他目光灼灼地看着大成圣体,继续道:“晚辈有心想要为太阴人皇做些什么,弥补万一!好在人皇功盖千秋,至今北斗乃至星空深处,仍有无数人族感念其恩德,立庙祭祀,虔诚信仰。自太古至今,数百万年积累,早已汇聚了浩瀚如海的信仰之力!”
“恰巧,晚辈手中有着一部古老典籍,其上记载了一种借助信仰之力,凝聚‘信仰身’的无上秘法!更知晓太阴人皇的‘神祇念’,大致流落于何方!”
“神祇念承载着人皇全部的记忆与道痕,若能寻回,并以无上秘法唤回其清明神志,便可让人皇的意志短暂重现人间!若能再使其入主那由数百万年信仰凝聚而成的‘信仰身’……说不得有希望让太阴人皇再现世间,想来足以告慰其在天之灵,弥补我人族亏欠!”
“而其中最关键的一步,便需要用到太阴人皇的血肉,来作为承载那浩瀚信仰之力与神祇念的核心载体与桥梁!因此,晚辈恳请前辈,允我进入禁区,收拢人皇残躯,完成此夙愿!此乃为人族迎回古皇之壮举,望前辈成全!”
杨尘这番话半真半假,情真意切。
复活古皇的想法太过惊世骇俗,直接说出恐引来不必要的麻烦与质疑。

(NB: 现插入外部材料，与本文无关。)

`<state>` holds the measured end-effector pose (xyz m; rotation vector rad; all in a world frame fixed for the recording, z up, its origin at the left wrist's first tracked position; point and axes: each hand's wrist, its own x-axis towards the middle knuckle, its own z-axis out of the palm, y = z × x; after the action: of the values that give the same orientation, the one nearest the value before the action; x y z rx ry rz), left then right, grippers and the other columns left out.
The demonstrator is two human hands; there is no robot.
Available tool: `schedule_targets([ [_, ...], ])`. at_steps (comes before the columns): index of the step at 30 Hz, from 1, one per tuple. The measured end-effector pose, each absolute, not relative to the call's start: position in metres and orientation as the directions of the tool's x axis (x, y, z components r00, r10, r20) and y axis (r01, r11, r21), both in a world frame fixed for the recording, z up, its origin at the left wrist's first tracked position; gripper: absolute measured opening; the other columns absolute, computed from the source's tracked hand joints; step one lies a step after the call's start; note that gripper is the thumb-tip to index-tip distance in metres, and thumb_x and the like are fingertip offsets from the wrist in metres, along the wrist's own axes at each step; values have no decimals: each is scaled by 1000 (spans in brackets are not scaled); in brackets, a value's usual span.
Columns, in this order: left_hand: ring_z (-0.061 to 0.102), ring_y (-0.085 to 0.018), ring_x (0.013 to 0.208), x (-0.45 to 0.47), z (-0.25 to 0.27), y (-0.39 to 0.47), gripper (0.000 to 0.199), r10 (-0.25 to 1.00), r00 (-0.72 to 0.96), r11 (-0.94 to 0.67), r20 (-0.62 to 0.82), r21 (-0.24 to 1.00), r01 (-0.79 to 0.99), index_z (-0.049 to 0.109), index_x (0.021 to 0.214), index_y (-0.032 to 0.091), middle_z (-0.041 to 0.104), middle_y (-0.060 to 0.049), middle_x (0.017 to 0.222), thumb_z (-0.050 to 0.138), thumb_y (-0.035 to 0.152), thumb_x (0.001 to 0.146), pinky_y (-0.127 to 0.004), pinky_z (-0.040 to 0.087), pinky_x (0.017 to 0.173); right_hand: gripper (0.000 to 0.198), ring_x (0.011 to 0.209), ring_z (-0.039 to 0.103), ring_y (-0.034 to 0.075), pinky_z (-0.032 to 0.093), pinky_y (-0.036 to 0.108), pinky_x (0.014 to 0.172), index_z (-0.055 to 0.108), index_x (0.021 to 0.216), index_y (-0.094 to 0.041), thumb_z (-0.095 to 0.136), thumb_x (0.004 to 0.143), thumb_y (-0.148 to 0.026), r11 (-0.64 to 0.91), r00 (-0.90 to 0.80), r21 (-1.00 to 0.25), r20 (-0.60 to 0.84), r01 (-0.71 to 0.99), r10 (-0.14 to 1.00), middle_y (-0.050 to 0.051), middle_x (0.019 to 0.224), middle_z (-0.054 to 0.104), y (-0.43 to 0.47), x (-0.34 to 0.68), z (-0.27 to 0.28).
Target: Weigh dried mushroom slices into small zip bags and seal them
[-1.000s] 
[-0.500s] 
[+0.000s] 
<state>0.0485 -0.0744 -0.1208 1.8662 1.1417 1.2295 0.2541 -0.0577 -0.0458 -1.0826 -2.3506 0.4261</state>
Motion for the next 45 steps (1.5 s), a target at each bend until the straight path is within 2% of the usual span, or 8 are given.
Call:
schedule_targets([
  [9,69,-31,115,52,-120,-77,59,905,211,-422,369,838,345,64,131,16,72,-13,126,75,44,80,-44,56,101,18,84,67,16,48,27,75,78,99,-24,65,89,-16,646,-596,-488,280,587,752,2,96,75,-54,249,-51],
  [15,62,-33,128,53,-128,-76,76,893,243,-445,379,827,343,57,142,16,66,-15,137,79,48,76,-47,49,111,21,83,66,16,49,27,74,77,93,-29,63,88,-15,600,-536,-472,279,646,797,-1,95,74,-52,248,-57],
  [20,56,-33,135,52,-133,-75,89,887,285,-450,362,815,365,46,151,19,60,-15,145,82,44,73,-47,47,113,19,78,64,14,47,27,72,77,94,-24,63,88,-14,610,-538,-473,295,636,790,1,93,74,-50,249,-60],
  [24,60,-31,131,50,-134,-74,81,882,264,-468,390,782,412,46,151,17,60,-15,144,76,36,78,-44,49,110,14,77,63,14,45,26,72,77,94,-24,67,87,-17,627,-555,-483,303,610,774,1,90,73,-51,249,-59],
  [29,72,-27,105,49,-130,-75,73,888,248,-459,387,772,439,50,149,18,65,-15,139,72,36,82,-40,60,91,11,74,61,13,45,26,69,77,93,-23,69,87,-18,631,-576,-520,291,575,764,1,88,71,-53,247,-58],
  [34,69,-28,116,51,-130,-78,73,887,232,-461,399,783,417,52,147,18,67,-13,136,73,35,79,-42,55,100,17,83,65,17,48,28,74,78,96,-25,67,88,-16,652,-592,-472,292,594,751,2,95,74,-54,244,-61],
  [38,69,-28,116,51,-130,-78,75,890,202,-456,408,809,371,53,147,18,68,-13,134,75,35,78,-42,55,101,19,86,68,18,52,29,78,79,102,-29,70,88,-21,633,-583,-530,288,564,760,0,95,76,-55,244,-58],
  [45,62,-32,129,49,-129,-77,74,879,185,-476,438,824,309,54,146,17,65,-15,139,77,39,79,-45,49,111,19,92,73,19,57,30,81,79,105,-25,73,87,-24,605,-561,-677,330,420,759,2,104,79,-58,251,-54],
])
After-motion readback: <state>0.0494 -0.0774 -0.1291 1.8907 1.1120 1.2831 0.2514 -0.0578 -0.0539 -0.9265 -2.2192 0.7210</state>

而“信仰身”之说,则有不死天皇的前例(不死道人)可循,更能让那些暗中关注的禁区至尊接受。这确实也是他的备选方案之一。
果然,此言一出,天地皆寂!
不仅是大成圣体愣住了,远处暗中关注的那些禁区至尊神念,也产生了剧烈的波动!
他们谁也没想到杨尘竟会要复活一位古皇?!
以信仰身承载神祇念?!
这……这简直是颠覆认知的疯狂构想!比逆天改命还要逆天!
纵然是活了数百万年的古代至尊,也被杨尘这异想天开的疯狂计划所震撼!
而那些知晓“不死道人”存在的至尊,神念剧烈波动,暗中推演,发现这看似荒诞的想法,背后竟真的隐藏着一丝成功的可能性!
大成圣体那覆盖着金色毛发的胸膛剧烈起伏了一下,血色的眸子中充满了极其复杂的情绪。
震撼于杨尘的想法与胆魄,更感同身受于太阴人皇后裔的悲惨遭遇。
作为曾经立誓守护人族、征战黑暗动乱的大成圣体,他何尝不想为人族古皇尽一份心力,弥补这万古遗憾?那太阴人皇,与他虽非同代,但皆是为人族撑起一片天的先驱者!
但可惜现在的荒古禁地的主人不是他,是狠人大帝。
若是平常狠人大帝沉睡之时,他现在就已经放杨尘进来了,但杨尘先前的动静可不小,不止是他被惊动了,就是女帝也是被惊醒。
没有征得她的同意,他不会随便放人进来。
他长叹一声,刚想开口表示,此事关系重大,他需要向禁地深处的那位女帝请示。
然而,还没等他开口,荒古禁地最深处,那九座原本已经布满裂痕的圣山,骤然间彻底崩塌!
“轰隆隆——!”
无尽的雾霭如同开闸的洪流般汹涌而出,岁月的气息弥漫,剥夺一切生机。
在那朦胧的雾霭与破碎的虚空中央,一道修长、绝世而孤傲的身影,无声无息地……显现了出来。
她秀发披散,身姿曼妙,周身被仙泪绿金、凰血赤金、神痕紫金、龙纹黑金等数种仙金铸成的神链缠绕,仿佛在束缚着过于强大的己身。
她立在那里,轻雾如纱,让人看不清真容,唯有一双清澈如水、却又仿佛看透了万古沧桑的眸子,穿透一切迷雾,平静地落在了杨尘的身上。